実際に三好がプレーした3シーズン、アントワープでは4人の監督が指揮を執った。2年目の2020-21シーズンの途中にイヴァン・レコからフランキー・ベルコーテレンに監督が代わると、出番をすっかり失うという経験もした。
「そういう不安には常に晒されています。ただ、周りが変わったとしても、自分を変える必要はないと思っていて。もちろん、監督が代われば新しい戦術にアジャストしたり、自分をアピールする必要はありますけど、自分がやってきたことをコツコツ表現することに変わりはない」
そのスタンスこそ、三好の個性であり、長所である。
「周りは感情のアップダウンが激しい選手、文句を言い散らす選手が多いんですけど(苦笑)、そこに左右されずに淡々と。僕自身も感情の起伏はありますが、気持ちは高まっていても、頭は冷静にして、一定のパフォーマンスを出し続ける。その基準をもっと高くしていくことが今のテーマです。自分の基準をブレさせないことに関しては、この3年間しっかりやれていると思います」
タイプも戦術も異なる4人の監督のもとでプレーし、選手として成長した部分も認識できている。かつては右サイドやトップ下で攻撃の違いを生み出すアタッカーという色が濃かったが、プレーの幅が明らかに広がったのだ。

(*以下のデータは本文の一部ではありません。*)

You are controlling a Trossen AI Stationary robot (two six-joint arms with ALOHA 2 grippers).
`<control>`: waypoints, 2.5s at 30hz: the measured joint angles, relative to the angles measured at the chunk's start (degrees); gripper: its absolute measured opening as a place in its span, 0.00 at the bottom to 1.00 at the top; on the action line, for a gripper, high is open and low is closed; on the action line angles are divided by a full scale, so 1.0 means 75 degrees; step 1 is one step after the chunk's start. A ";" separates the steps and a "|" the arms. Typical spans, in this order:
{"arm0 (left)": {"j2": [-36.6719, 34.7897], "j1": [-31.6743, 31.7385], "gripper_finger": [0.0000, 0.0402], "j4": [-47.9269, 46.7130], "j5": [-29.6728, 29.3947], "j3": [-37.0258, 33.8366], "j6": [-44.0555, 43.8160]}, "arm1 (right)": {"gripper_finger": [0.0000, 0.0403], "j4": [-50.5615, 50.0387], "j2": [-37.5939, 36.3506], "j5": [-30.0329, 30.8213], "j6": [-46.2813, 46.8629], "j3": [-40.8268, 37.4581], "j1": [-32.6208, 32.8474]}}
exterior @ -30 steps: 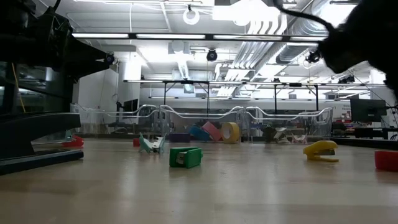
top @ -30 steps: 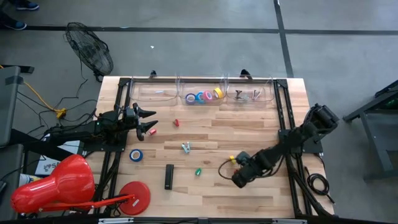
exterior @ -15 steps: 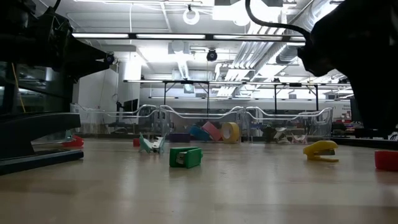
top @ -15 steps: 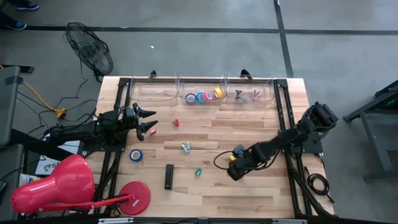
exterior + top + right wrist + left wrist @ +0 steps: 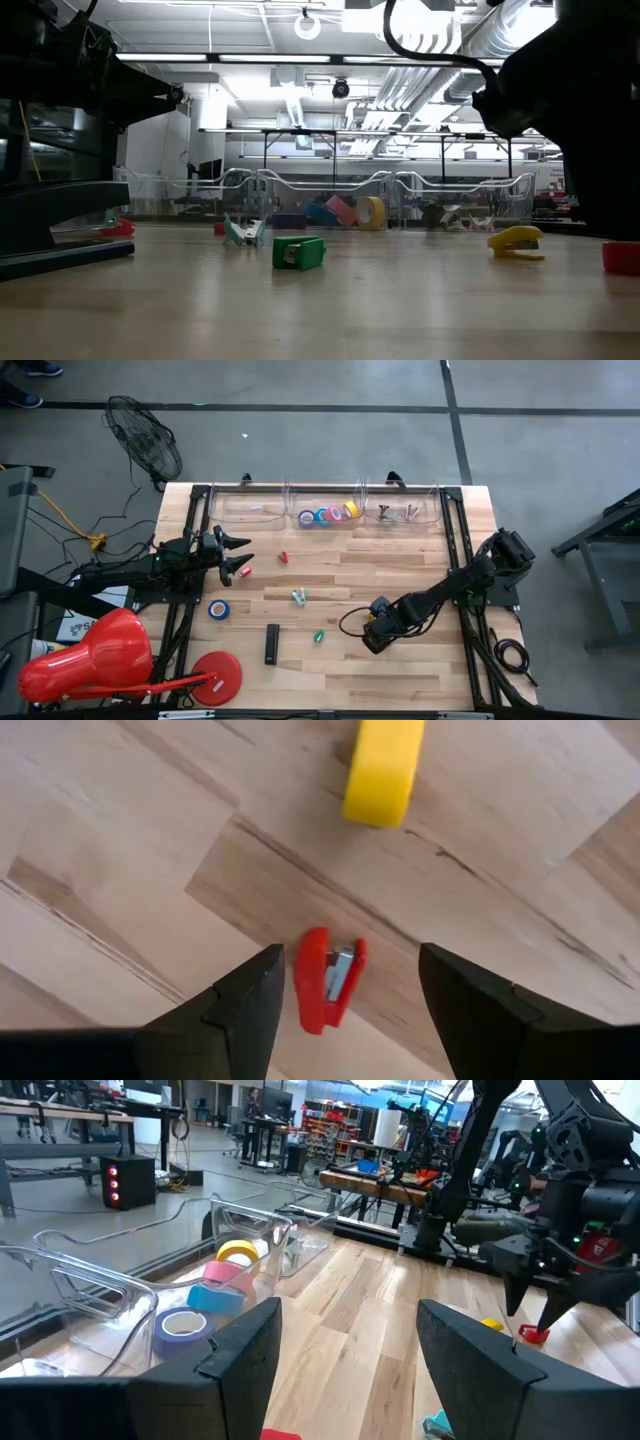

「右のウイングバックをやったこともあれば、FW的なポジションでプレーすることもあった。どんなポジションでも自分らしさを出せるようになってきたし、プレーの強度も高まっている。攻撃の部分で違いをつくるのが自分の強みですけど、それがうまくいかないときに少し守備から入ってみるとか、そういうこともできるようになってきました。この3年間が確実に自分の力になっている」
技術や戦術理解度の高さを評価されながら、たびたびの負傷もあって絶対的な存在になり切れないまま、3シーズンを終えた。
だが、やれるという自信は間違いなくある。だからこそ、4年目の22-23シーズンは三好自身が言うとおり、「分岐点」であり、勝負の年なのだ。